Consider the situation that we are estimating a $d$-dimensional density (with suitable regularity conditions) using kernel density estimation,
[Method1,conditional density estimation] We can proceed $d$ $1$-dim density estimation sequentially, i.e. $p(X_1),p(X_2\mid X_1),\cdots p(X_d\mid X_{d-1},\cdots X_1)$. In each step we can choose a $1$-dim optimal bandwidth.
[Method2, multivariate density estimation] Alternatively, we can estimate $p(X_1,\cdots X_d)$ directly as a $d$-dim density estimation problem. Thus, we can choose bandwidths for all $d$-coordinates simultaneously.(Of course not necessarily the same bandwidths in different coordinates.)
I have been told that, in kernel density estimation, the optimal bandwidth in each step of Method 1 will be different from optimal bandwidth chosen in each direction when the optimal bandwidth is chosen in a $d$-dim problem in Method 2(Say via Likelihood cross validation).
(1)Can anyone point to me a literature addressing such a problem? I found [Silverman] is not too useful in this question.
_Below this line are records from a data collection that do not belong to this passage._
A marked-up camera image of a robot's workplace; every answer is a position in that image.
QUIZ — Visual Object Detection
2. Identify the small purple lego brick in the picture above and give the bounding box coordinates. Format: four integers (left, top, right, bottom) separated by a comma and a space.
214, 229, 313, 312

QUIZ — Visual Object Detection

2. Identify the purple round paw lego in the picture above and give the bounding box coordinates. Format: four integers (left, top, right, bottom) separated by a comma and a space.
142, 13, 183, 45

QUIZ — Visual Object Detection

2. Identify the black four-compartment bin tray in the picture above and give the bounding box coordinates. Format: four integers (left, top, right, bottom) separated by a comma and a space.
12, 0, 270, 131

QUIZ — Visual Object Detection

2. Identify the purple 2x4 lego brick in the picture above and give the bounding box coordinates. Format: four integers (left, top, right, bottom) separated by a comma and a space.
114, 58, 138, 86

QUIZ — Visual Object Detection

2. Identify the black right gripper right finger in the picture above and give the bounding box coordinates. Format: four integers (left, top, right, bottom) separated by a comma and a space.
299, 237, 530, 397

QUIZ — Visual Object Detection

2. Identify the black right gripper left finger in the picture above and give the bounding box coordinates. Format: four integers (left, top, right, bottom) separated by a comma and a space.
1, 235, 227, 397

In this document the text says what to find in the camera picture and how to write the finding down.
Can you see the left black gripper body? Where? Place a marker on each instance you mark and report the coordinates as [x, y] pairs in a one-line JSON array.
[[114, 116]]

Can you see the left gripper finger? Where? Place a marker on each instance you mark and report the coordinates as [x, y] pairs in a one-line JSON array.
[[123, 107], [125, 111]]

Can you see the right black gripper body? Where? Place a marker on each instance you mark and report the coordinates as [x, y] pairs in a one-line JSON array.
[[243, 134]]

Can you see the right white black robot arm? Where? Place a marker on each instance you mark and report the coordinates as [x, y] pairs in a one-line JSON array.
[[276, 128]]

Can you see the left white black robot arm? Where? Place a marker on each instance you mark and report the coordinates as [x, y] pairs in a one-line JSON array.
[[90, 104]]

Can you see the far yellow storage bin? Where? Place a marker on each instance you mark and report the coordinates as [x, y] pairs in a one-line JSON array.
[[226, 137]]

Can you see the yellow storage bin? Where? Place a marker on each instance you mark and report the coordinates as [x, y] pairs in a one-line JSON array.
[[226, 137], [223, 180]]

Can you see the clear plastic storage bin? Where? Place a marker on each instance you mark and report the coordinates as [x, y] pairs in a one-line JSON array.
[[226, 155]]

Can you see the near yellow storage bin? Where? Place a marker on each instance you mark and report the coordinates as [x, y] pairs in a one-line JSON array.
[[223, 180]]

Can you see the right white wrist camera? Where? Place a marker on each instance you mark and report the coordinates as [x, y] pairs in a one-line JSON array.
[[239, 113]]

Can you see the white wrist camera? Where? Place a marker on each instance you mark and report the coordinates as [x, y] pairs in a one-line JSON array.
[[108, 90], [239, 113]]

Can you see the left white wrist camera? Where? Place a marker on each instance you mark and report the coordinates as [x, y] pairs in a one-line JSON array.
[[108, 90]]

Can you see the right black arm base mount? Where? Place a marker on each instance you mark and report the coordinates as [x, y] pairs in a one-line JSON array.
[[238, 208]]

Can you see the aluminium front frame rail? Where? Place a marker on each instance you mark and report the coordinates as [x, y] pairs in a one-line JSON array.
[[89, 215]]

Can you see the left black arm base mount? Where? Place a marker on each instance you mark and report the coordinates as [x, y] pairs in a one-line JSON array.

My primary guess will be something about robustness, but I could be wrong.
(2)What is the major obstacle generalizing the univariate density estimation methods to higher dimension except for sparsity of the data?
(3)What is the well-adopted/popular choice of optimal bandwidth selection in a multivariate density estimation problem?
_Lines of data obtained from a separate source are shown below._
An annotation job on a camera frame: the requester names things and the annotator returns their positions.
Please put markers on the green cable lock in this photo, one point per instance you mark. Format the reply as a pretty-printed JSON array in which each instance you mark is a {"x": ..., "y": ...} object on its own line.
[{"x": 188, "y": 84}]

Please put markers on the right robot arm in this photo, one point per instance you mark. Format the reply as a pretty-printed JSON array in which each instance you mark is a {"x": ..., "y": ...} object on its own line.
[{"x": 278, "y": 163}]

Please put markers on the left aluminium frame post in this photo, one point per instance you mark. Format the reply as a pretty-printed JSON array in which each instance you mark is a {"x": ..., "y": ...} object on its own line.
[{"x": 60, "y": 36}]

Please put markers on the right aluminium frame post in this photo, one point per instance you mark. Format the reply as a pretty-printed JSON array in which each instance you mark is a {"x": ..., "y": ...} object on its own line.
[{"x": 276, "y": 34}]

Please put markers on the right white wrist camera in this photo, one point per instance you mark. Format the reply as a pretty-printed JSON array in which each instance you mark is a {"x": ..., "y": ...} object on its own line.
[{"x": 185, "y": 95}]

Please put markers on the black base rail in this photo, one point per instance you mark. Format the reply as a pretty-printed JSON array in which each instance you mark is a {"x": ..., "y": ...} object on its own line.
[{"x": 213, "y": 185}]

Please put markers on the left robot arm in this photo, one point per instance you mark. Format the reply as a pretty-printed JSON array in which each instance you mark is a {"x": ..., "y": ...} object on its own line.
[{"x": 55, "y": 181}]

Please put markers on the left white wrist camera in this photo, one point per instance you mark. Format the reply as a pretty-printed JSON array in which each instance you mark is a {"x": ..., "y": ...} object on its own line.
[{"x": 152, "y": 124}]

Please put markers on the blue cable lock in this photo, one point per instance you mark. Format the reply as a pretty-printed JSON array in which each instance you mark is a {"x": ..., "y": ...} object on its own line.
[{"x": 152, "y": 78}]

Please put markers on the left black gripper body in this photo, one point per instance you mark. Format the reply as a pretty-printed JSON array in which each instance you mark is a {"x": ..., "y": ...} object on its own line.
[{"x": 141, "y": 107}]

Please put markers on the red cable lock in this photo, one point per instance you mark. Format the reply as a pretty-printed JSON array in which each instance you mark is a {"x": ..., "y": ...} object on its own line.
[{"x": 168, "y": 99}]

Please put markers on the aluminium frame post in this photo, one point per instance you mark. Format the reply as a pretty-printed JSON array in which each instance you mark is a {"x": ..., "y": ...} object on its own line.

The second part of this post concerns the comparison between parametric(kernel density estimation) and nonparametric methods of density estimations(For example, Bayesian histogram).
It is generally a difficult problem to estimate the correct dimension of the density [1], but if now we already know the dimension $d$ of the data, then we can use some established methods to proceed our density estimation(Dirichlet or Gaussian process, for instances). And if our only concern now is precision (say MISE) of the estimation towards the density, then
(4)If we turn to Bayesian nonparametric methods of density estimation instead of the kernel density estimation (say Bayesian histogram), which one will perform better, under different cases with or without sparsity.Are there any existing literature that addressed the problem with some simulation studies?
Reference
[Silverman]Silverman, Bernard W. Density estimation for statistics and data analysis. Vol. 26. CRC press, 1986.
[1]Is there an accepted method to determine an approximate dimension for manifold learning
I am not an expert in the branch of density estimation so any reference and clarification will be of great help and appreciated. And this is mainly a ref-request as well as request for an overview.